§ **WORK ITEM**
Copy the lines exactly as they appear, starting with the first line of the records and ending with the line that contains "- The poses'".

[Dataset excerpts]
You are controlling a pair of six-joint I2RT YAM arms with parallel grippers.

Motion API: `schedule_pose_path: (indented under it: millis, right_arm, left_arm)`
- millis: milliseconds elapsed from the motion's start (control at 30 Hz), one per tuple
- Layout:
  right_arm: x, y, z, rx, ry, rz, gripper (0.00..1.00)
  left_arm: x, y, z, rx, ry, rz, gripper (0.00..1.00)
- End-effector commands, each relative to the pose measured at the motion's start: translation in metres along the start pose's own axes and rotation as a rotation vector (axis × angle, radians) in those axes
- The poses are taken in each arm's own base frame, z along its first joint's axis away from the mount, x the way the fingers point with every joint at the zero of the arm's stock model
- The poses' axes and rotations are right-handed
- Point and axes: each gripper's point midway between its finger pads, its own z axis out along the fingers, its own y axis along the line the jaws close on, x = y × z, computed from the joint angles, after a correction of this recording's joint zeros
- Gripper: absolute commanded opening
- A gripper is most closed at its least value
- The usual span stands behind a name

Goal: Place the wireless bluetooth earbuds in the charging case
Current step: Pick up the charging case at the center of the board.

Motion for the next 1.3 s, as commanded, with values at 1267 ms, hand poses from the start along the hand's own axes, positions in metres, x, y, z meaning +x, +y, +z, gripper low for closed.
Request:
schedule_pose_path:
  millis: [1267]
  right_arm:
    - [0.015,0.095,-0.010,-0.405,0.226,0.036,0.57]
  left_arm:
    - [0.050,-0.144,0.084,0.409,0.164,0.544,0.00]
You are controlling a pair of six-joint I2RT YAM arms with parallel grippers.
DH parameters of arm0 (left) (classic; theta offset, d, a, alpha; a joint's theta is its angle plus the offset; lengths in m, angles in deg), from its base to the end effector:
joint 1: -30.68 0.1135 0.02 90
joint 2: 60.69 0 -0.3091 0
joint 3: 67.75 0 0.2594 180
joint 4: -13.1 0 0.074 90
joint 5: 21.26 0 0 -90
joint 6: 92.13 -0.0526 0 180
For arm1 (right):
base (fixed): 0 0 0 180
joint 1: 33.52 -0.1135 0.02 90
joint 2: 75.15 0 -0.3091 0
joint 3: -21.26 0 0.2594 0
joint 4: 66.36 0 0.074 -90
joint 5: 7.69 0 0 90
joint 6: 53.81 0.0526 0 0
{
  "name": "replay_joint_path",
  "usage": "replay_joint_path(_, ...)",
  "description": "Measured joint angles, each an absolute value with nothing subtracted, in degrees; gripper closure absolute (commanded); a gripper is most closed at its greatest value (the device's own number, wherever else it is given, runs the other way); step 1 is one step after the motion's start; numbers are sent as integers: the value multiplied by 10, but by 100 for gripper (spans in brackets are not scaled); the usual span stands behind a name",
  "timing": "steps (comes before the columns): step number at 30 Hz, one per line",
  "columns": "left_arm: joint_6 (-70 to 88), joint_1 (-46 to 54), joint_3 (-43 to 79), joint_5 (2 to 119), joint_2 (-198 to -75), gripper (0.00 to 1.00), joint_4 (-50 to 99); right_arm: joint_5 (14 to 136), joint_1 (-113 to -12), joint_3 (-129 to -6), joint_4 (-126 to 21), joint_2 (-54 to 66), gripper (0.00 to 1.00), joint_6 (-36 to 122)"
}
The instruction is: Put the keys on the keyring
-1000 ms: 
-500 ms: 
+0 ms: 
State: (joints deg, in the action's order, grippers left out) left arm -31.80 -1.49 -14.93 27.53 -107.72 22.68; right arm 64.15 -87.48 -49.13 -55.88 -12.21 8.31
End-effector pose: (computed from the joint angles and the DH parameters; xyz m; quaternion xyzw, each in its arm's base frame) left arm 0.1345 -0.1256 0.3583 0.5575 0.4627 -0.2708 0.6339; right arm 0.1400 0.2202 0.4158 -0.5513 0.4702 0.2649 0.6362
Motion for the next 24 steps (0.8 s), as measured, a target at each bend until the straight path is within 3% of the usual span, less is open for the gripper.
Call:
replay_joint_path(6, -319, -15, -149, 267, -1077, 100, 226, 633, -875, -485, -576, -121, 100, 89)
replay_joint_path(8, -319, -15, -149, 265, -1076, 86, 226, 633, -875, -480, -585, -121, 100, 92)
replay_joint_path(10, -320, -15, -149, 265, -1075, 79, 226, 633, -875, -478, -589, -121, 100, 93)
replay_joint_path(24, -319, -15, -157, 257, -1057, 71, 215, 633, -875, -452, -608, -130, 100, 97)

§ **ANSWER TO THIS PROBLEM**
You are controlling a pair of six-joint I2RT YAM arms with parallel grippers.

Motion API: `schedule_pose_path: (indented under it: millis, right_arm, left_arm)`
- millis: milliseconds elapsed from the motion's start (control at 30 Hz), one per tuple
- Layout:
  right_arm: x, y, z, rx, ry, rz, gripper (0.00..1.00)
  left_arm: x, y, z, rx, ry, rz, gripper (0.00..1.00)
- End-effector commands, each relative to the pose measured at the motion's start: translation in metres along the start pose's own axes and rotation as a rotation vector (axis × angle, radians) in those axes
- The poses are taken in each arm's own base frame, z along its first joint's axis away from the mount, x the way the fingers point with every joint at the zero of the arm's stock model
- The poses' axes and rotations are right-handed

The output requires no additions.